Task to carry out
Return only those lines of the records below in which "bottle" appears.

Data for analysis

= = = = =

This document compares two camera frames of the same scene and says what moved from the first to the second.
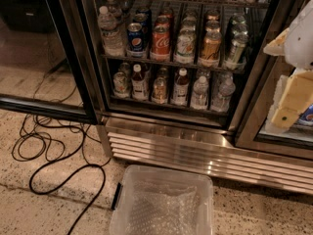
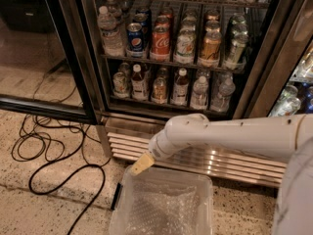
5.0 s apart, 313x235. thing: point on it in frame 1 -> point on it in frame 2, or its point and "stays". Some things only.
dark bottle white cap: x=139 y=85 stays
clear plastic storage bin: x=155 y=201 stays
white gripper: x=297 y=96 -> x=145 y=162
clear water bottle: x=200 y=100 stays
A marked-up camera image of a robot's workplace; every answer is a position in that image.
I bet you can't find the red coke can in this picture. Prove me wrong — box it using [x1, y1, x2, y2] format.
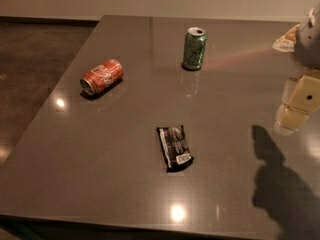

= = = = =

Output of the task
dark bottle white cap: x=139 y=85 stays
clear water bottle: x=200 y=100 stays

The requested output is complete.